**Problem to work on**
This exercise requires an exact copy of each line from the one containing "Mark points on the black gift" down to the last line below.

· · · ·

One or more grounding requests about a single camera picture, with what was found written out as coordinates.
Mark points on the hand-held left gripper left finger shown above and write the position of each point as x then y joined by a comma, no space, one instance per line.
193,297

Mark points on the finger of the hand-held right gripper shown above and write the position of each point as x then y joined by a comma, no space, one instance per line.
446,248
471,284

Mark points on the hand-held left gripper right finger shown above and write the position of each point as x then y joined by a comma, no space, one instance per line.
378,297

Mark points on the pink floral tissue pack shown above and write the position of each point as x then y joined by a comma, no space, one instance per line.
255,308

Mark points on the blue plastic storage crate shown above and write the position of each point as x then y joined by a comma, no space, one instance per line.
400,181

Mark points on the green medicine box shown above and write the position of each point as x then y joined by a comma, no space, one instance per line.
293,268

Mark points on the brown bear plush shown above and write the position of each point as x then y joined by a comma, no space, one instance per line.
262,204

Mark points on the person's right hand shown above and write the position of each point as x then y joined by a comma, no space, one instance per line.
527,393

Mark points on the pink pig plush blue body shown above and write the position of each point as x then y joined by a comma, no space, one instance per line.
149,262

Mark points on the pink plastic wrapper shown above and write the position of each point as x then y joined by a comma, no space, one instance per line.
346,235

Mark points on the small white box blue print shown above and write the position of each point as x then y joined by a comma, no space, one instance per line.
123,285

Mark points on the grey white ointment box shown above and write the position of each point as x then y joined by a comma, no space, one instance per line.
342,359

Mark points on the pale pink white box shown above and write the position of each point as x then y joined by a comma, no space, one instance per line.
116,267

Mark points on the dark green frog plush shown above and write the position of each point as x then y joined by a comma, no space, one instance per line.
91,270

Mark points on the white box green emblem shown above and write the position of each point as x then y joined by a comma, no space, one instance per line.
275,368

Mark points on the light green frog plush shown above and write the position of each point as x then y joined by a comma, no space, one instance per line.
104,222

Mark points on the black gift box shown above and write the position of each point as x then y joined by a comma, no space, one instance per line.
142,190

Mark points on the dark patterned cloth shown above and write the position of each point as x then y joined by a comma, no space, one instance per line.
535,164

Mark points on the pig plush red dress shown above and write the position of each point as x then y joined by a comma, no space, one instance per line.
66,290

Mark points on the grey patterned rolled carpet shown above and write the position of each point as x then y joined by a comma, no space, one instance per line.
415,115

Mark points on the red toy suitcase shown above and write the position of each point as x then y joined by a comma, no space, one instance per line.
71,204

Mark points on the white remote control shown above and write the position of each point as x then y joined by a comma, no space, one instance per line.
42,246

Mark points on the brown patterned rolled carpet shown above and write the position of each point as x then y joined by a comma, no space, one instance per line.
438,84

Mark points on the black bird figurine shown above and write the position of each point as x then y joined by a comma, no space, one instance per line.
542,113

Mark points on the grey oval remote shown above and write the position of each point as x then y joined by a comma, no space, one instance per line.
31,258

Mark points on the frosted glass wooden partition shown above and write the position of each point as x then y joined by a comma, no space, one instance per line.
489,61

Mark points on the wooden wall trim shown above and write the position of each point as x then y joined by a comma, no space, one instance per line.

· · · ·

**Answer**
Mark points on the black gift box shown above and write the position of each point as x then y joined by a comma, no space, one instance per line.
142,190

Mark points on the dark patterned cloth shown above and write the position of each point as x then y joined by a comma, no space, one instance per line.
535,164

Mark points on the pig plush red dress shown above and write the position of each point as x then y joined by a comma, no space, one instance per line.
66,290

Mark points on the grey patterned rolled carpet shown above and write the position of each point as x then y joined by a comma, no space, one instance per line.
415,115

Mark points on the red toy suitcase shown above and write the position of each point as x then y joined by a comma, no space, one instance per line.
71,204

Mark points on the white remote control shown above and write the position of each point as x then y joined by a comma, no space, one instance per line.
42,246

Mark points on the brown patterned rolled carpet shown above and write the position of each point as x then y joined by a comma, no space, one instance per line.
438,84

Mark points on the black bird figurine shown above and write the position of each point as x then y joined by a comma, no space, one instance per line.
542,113

Mark points on the grey oval remote shown above and write the position of each point as x then y joined by a comma, no space, one instance per line.
31,258

Mark points on the frosted glass wooden partition shown above and write the position of each point as x then y joined by a comma, no space, one instance per line.
489,61

Mark points on the wooden wall trim shown above and write the position of each point as x then y joined by a comma, no space, one instance per line.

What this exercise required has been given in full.